## Stacks pipeline synthesis

#### 8/22/2017

<br>
This notebook provides a summary of the final `stacks` pipeline for the US and Korean Cod data. The settings / flags used below were employed for both sets of data to maintain consistency. The workflow for each dataset is as follows: 


#### Workflow: Combining US and Korean data sets


![img-combined-workflow](https://github.com/mfisher5/PCod-Compare-repo/blob/master/notebooks/notebook_pics/combined_workflow.png?raw=true)

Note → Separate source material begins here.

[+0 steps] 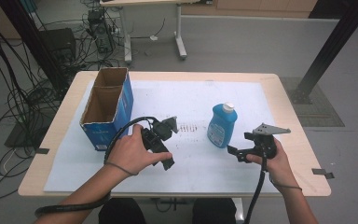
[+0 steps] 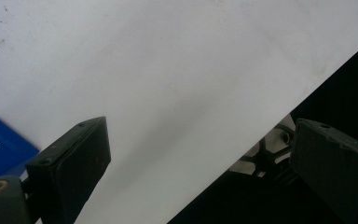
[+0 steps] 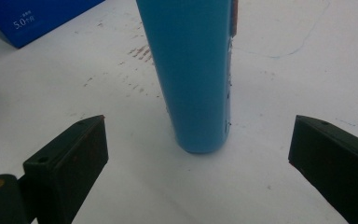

![img-sk-workflow2](https://github.com/mfisher5/PCod-Compare-repo/blob/master/notebooks/notebook_pics/koreandata_workflowsm_p2.png?raw=true)



<br>
<br>

### process_radtags

In [None]:
#single read (Korea lanes 2,3,5; Alaska lanes)
process_radtags -p $raw_data_file \
-i gzfastq \
-y fastq \
-o $"samplesT"_folder \
-b $barcodes_file \
-e sbfI \
-E phred33 \
-r -c -q \
-t 142 or 92

#paired end (Korea lanes 1, 4)
process_radtags -p $raw_data_folder \
-P \
-i gzfastq \
-y fastq \
-o $"samplesT"_folder \
-b $barcodes_file \
-e sbfI \
-E phred33 \
-r -c -q \
-t 142

### ustacks (building reference)

In [None]:
ustacks -t fastq \
-f $samples_folder/file.fq \
-r -d \
-o $stacks_folder \
-m 5 \
-M 3 \
-p 6 \
--model_type bounded

### cstacks (building reference)

In [None]:
cstacks -b 7 \
-s $stacks_folder/samples \
-n 3 \
-p 6

### sstacks (building reference)

In [None]:
sstacks -b 7 \
-c $stacks_folder \
-s $stacks_folder/sample \
-o $stacks_folder \
-p 6

### populations (building reference)

In [None]:
populations -b 7 \
-P $stacks_folder \
-M $popmap.txt \
-t 36 \
-r 0.75 \
-p 4 \
-m 5  \
--genepop \
--fasta

### bowtie / blast (building reference)

In [None]:
# make fasta file from populations output
python genBOWTIEfasta_fromGENEPOP.py \
$populations_genepop_file \
$catalog_tags_file

In [None]:
# build first bowtie database
bowtie-build $batch_number.fa $batch_number

In [None]:
# align against database
bowtie -f -v 3 -k 5 --sam --sam-nohead \
$batch_number \
$batch_number.fa \
$batch_number_BOWTIEout.sam

In [None]:
# parse out sequences to discard
python ../../scripts/parseBOWTIE_DD.py \
batch_number_BOWTIEout.sam \
batch_number_BOWTIEfiltered.fa

In [None]:
# build blast database from bowtie filtered file
makeblastdb -in batch_number_BOWTIEfiltered.fa \
-parse_seqids \
-dbtype nucl \
-out batch_number_BOWTIEfilteredDB

In [None]:
# query the blast database
blastn -query batch_number_BOWTIEfiltered.fa \
-db batch_number_BOWTIEfilteredDB \
-out batch_number_BOWTIE_BLAST_filtered

In [None]:
# parse out sequences to discard
python ../../scripts/checkBlastResults_DD.py \
batch_number_BOWTIE_BLAST_filtered \
batch_number_BOWTIEfiltered.fa \
batch_number_BOWTIE_BLAST_filtered.fa \
batch_number_BOWTIE_BLAST_output_bad.fa

In [None]:
# build final bowtie database from double-filtered file
bowtie-build batch_number_BOWTIE_BLAST_filtered.fa \
batch_number_ref_genome

### .sam alignment files

In [None]:
python RefGenome_BOWTIEalign_genshell.py \
$popmap.txt \
$referenc_path/batch_number_ref_genome \
$samples_folder \
$batch \
$new_stacks_wgenome_folder

### pstacks

In [None]:
pstacks -t sam \
-f $stacks_wgenome_folder/sample.sam \
-o $stacks_wgenome_folder \
-i IDnumber \
-m 10 \
-p 6 \
--model_type bounded

### cstacks

In [None]:
cstacks -b batch_number \
-s $stacks_wgenome_folder/samples \
-g \
-p 6

### sstacks

In [None]:
sstacks -b batch_number \
-c $stacks_wgenome_folder/batch_number \
-s $stacks_wgenome_folder/sample \
-o $stacks_wgenome_folder \
-p 6

### populations

In [None]:
populations -b batch_number \
-P $stacks_wgenome_folder \
-M popmap.txt \
-r .8 \
-p 3 \
-m 10 \
--write_random_snp \
--genepop --fasta \
-t 36

Need to decide: what should the `-p` flag be? It represents the minimum number of popuations a locus must be present in to process that locus. 

I have 9 Korean populations and 9 Alaskan populations. In my data, I've been using `n_pops/2`, rounded down.